A study performed during the thesis project of Mrs. Giulia Donato concerning Emoji redundancy in Twitter content is presented on Thursday 4 April 2019 at the Institute of Informatics & Telecommunications, at Aigaio lecture room.
Title: Investigating Redundancy in Emoji Use: Study on a Twitter Based Corpus
Abstract:
The popularity of emoji is on the rise. In the past years we witnessed the recognition of this visual language by institutions such as the Oxford Dictionary and experienced a constant growth of studies on the subject.

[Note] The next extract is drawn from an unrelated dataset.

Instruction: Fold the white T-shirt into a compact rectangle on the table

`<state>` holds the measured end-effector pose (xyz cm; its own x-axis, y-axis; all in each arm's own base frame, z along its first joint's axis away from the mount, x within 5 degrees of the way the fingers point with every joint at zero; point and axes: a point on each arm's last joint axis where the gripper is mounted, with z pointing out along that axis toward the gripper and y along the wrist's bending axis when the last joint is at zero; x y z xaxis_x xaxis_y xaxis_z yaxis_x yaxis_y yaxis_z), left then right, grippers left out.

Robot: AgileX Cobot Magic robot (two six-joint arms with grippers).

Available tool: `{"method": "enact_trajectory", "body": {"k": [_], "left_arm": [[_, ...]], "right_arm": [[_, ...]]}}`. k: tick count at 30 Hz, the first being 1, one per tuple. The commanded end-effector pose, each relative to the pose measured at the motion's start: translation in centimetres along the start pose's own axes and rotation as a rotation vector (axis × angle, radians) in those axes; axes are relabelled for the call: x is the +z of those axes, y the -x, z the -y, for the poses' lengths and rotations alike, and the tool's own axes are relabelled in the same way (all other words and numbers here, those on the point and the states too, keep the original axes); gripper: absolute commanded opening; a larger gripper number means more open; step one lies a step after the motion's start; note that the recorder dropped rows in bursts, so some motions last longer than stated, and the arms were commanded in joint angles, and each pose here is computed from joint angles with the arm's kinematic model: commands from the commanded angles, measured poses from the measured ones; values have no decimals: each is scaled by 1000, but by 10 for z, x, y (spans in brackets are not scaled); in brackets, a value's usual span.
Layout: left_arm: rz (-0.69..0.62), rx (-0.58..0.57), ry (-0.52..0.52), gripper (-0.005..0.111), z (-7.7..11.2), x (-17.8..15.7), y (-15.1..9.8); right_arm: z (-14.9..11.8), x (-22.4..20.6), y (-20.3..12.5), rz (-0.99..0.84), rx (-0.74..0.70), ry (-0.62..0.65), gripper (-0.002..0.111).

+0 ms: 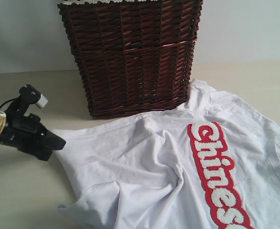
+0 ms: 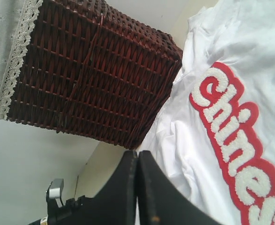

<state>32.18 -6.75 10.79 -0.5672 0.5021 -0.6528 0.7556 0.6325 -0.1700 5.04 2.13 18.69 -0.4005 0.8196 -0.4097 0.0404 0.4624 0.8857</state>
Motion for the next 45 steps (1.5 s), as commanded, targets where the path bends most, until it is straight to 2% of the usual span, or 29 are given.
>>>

Researchers point at the fact that the diffusion of emoji is very likely to change many communicative conventions, even those well established, in online interactions. For example, we might witness the disappearance of emoticons and other communicative strategies, such as the use of acronyms and characters repetition, in favour of emoji.
Most of the work on emoji that has been done so far was focused on the most evident of their characteristics: the effectiveness in expressing emotions. Nevertheless, emoji can represent much more than feelings, since the set of pictographs is constantly being updated with new icons representing objects, actions and concepts. Given their pervasiveness, it seems time for linguistic related research to pay attention to which purpose non-emotional emoji are employed in the language of social media.

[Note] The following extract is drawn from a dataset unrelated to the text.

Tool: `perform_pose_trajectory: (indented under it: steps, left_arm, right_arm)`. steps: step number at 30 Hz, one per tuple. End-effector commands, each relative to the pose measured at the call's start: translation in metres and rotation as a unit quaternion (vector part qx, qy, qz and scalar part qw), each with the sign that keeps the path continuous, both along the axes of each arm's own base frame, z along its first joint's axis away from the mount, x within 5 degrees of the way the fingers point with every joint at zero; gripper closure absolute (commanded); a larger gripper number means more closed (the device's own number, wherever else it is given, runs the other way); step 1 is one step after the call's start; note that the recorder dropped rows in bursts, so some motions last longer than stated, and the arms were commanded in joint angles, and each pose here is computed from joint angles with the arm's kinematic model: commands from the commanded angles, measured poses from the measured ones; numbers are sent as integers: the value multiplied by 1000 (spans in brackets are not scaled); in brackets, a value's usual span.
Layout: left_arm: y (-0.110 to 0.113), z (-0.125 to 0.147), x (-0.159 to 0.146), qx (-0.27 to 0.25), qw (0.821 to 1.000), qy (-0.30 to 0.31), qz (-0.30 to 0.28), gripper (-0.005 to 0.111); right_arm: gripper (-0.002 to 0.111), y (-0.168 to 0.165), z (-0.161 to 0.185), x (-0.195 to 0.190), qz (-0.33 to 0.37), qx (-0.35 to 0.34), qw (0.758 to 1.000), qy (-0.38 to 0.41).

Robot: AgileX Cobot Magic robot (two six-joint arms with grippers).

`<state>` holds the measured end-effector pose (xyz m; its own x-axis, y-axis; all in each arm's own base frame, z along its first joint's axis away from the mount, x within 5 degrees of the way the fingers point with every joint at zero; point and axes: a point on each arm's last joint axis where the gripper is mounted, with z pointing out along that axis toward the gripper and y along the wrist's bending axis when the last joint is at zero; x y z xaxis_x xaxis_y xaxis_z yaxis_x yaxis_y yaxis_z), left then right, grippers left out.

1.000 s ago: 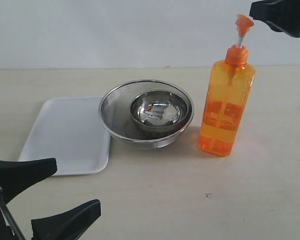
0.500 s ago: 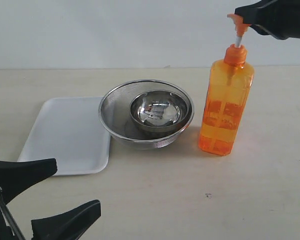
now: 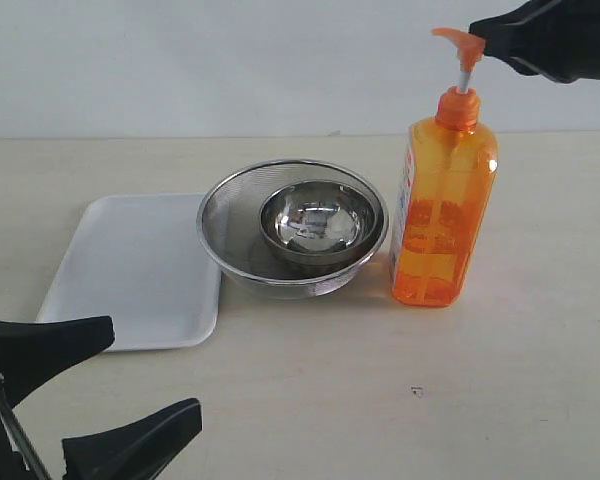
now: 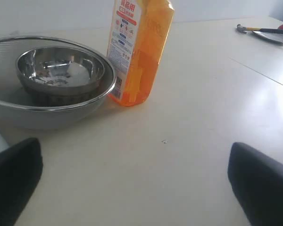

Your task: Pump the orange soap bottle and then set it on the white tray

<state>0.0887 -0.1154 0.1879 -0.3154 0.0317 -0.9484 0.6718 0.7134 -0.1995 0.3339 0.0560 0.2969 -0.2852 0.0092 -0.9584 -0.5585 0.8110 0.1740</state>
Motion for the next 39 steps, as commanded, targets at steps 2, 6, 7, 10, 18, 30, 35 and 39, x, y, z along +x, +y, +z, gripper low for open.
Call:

With this aim we annotated a set of tweets, with the help of human annotators. We then asked the annotators to recognize whether the emoji was used in a redundant way, in a non-redundant way or as a substitute for an actual word. Subsequently, we employed the annotated corpus in a set of machine learning experiments where we trained a number of classifiers to distinguish among these different informative behaviours.

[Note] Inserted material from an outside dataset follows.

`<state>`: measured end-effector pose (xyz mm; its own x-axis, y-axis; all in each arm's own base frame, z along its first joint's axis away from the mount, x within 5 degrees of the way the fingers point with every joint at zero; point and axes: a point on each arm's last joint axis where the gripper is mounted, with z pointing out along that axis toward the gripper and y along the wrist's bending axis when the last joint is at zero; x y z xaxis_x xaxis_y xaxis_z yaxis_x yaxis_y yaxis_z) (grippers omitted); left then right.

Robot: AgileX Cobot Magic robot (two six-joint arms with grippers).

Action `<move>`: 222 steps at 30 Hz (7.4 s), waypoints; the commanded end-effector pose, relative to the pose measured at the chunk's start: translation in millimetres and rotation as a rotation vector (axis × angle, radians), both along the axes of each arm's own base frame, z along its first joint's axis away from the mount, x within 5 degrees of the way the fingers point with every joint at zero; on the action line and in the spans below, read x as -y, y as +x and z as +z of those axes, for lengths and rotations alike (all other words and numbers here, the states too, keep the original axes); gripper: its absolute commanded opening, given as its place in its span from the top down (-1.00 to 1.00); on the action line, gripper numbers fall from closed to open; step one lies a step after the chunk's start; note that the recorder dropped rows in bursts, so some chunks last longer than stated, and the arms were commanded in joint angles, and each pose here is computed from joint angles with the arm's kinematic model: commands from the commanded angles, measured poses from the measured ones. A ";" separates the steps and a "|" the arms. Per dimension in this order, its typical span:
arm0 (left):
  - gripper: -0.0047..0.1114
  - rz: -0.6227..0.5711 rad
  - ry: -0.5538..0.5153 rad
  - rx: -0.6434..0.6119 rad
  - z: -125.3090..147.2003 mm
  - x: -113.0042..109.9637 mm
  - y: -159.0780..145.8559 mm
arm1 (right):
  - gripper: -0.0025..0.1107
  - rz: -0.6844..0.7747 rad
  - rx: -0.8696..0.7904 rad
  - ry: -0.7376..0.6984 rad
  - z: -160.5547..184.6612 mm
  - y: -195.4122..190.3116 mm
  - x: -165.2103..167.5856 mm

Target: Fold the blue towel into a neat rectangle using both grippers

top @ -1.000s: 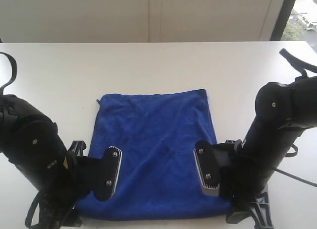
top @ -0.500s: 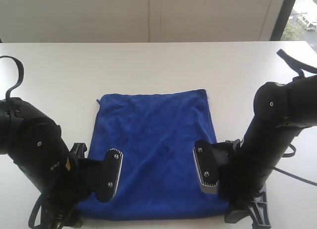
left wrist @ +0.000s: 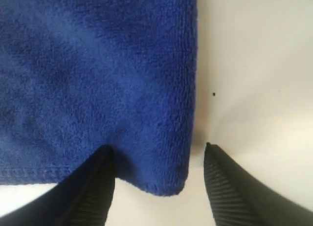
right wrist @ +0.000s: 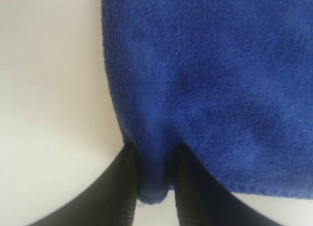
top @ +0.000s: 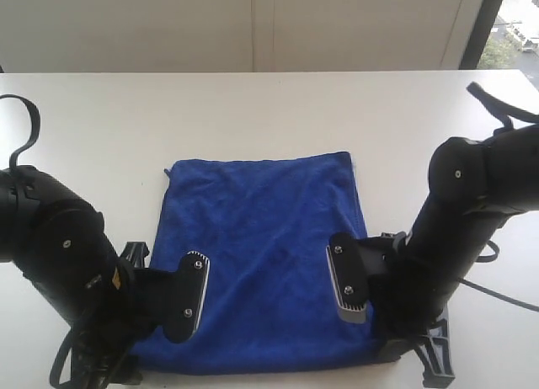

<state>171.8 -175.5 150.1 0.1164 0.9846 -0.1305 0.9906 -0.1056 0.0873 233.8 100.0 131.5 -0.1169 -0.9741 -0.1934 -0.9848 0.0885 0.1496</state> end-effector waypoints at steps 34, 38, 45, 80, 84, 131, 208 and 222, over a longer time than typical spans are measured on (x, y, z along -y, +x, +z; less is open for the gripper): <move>0.06 0.028 -0.063 -0.067 29.6 -7.8 -19.8 | 0.84 -0.031 -0.066 -0.001 29.5 -21.6 5.3; -0.17 0.029 -0.107 -0.040 30.6 -3.9 -17.3 | 0.84 -0.064 -0.053 -0.057 28.3 -20.0 9.8; -0.16 0.021 -0.099 -0.084 20.4 -0.3 -17.1 | 0.84 -0.089 -0.049 -0.060 28.2 -19.3 9.7; 0.05 -0.046 -0.127 -0.131 -1.8 1.8 -22.9 | 0.84 -0.135 -0.037 -0.062 28.0 -17.4 9.4; 0.05 -0.043 -0.118 -0.138 -5.4 2.3 -22.2 | 0.84 -0.134 -0.039 -0.062 28.0 -17.6 9.5; 0.92 -0.053 -0.255 -0.121 62.7 -17.1 -52.5 | 0.84 -0.466 0.082 0.048 87.4 -36.7 12.4; 0.92 0.444 -0.376 0.457 -5.7 -20.0 102.2 | 0.96 -0.877 0.562 0.207 11.3 138.5 -2.1; 0.83 0.446 -0.390 0.480 -5.8 -19.3 104.5 | 0.86 -0.884 0.631 0.252 12.8 145.0 -2.7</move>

We discovered the task to be difficult for humans, who reached a moderate agreement. However, the classifier, provided with specific features, obtained satisfactory results and managed to improve over the two proposed baselines.
Speaker Bio:
Giulia Donato is a computational linguist, currently based in Athens and working on conversational interfaces.
Her thesis project, defended at the University of Copenhagen in 2017, was presented at the Wassa workshop during the EMNLP conference in Copenhagen (Dk, 2017) and at the main LREC conference, in Myiazaki (Jp, 2018).